April 12, 2021

Orientate Images for Hugo Blog Posts with Mogrify

development hugo images

Paul Kelly

After posting the previous article I noticed that all of the images other than the header image in the post were rotated 90 degrees to the left.

This was a bit strange as all my other posts with images had published correctly and the images also appeared to be the correct orientation when I viewed them in file explorer or any other image viewer.

I was puzzled. However, seeing as it was only the post images and not the header image I soon deduced it was the the img shortcode I am using that had caused the problem. I had taken the shortcode from a post a post by Laura Kalbag that introduced Hugo’s image processing to me and it worked brilliantly.

The issue seems to be to do with EXIF data being removed as part of the processing and then that can mess up the orientation. I am still not sure why this only happened on these images as I retrospectively updated all my previous posts to use the new shortcode which means all the images taken with the same camera should have had the same problem?

Below is an image that has been processed by Hugo and so has the rotation issue:

A rotated image before it has been fixed with mogrify

Anyway, the fix I found the fix I found was to use the tool mogrify from the imageMagick package.

Firstly, you will need to install imageMagick if you haven’t already, I am on WSL:

sudo apt install imagemagick-6.q16

By using mogrify it allows us to modify a lot of info about the images, but I just need to use the -auto-orient switch.

What the switch does is actually orient the photo depending on what the metadata for the image says.
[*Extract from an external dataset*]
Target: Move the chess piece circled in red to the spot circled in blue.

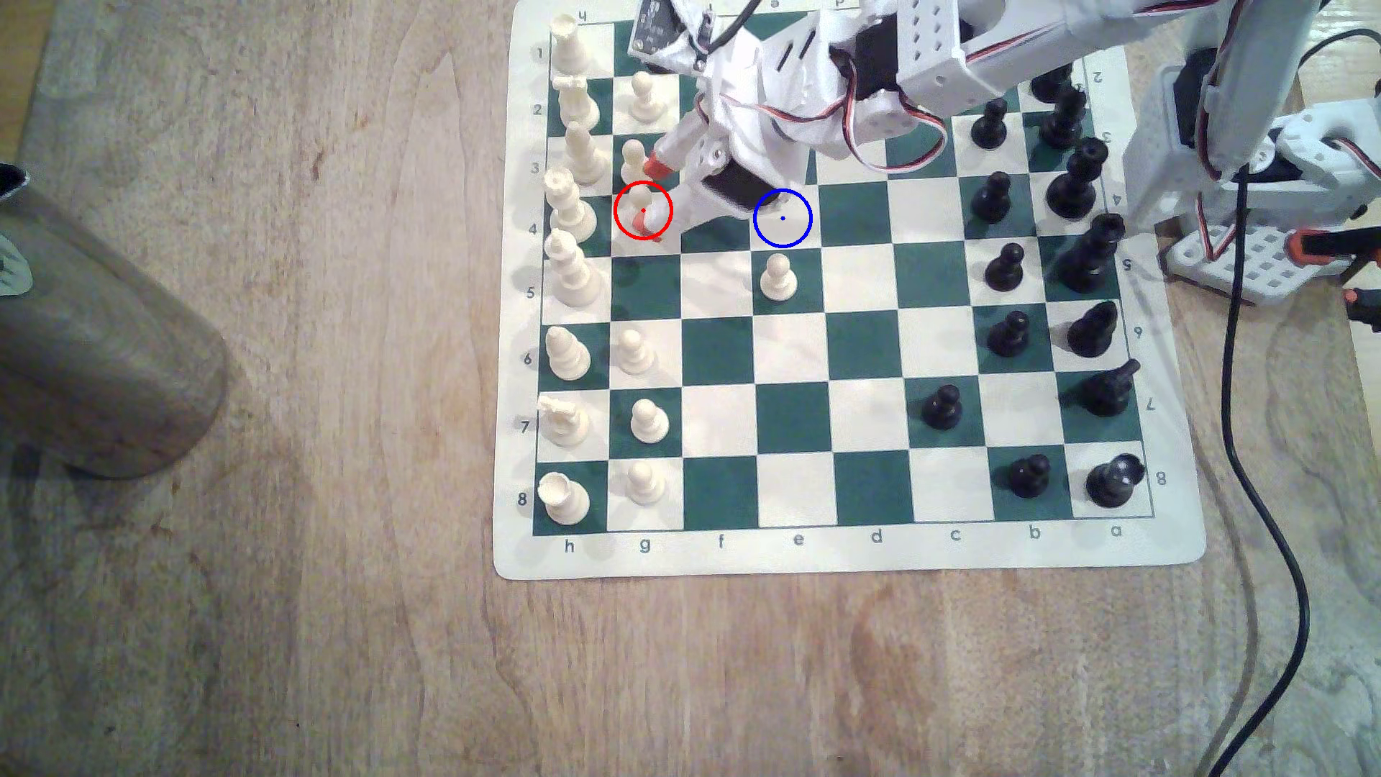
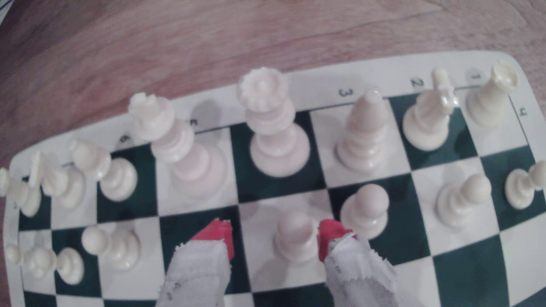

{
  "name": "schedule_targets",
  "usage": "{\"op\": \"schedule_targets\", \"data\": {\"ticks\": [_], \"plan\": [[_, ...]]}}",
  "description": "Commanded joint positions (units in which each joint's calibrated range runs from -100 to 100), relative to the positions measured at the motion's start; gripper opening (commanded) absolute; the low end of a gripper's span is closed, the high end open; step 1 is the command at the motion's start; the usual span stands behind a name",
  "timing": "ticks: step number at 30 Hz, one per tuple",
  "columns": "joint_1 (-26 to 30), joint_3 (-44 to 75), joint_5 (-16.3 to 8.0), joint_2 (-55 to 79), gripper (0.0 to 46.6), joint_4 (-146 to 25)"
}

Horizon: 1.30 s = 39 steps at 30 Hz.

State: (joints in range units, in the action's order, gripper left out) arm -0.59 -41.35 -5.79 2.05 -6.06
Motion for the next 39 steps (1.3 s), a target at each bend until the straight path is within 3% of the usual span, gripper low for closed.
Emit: {"op": "schedule_targets", "data": {"ticks": [1, 33, 39], "plan": [[0.39, 4.9, -0.2, -0.1, 15.2, 0.98], [-1.09, 8.16, 0.2, 4.91, 14.1, 3.52], [-0.94, 8.89, -0.05, 5.16, 6.9, 3.6]]}}
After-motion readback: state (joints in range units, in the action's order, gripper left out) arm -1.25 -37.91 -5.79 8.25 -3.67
Normally when the image is taken it is written to storage and the orientation is written to the metadata. This means it is possible for it to get messed up depending on what you use to read the image with, or in my case, when Hugo processes the image and the orientation info is lost.

By using this switch and actually writing the image to disk in the correct orientation, it doesn’t matter if the metadata is removed the image will be in the correct orientation I need.

To modify a single image:

mogrify -auto-orient image.jpg

Using a wildcard can perform the action on all images in a directory:

mogrify -auto-orient *.jpg

Below is the same image as before but after being auto orientated before Hugo processes the image:

text

If all the images you need to process are in a single directory then this is easy. However, I store my posts in page bundles so have images stored in directories for each post.

To handle this case I took inspiration from a post I found that resizes and does some other stuff to the images of a site in one go.

My stripped-down version:

find content/posts \( -name '*.jpg' \) -print0 | xargs -0 -P8 -n2 mogrify -auto-orient

What this does is look for all files ending with .jpg in the content/posts folder then pipes all the filenames to mogrify to do the auto orientation while using 8 parallel processes.

I only have to do this once for the whole site and then commit the updated images to git. I can then just modify any new images for posts as I add them.

There is a way to handle this in the image processing shortcode, as you can rotate images there. The problem is I don’t necessarily want to rotate every image to the left 90 degrees, especially as some have been processed already to be the correct orientation, and I may use a different camera in future that will write the files differently so won’t need to be rotated.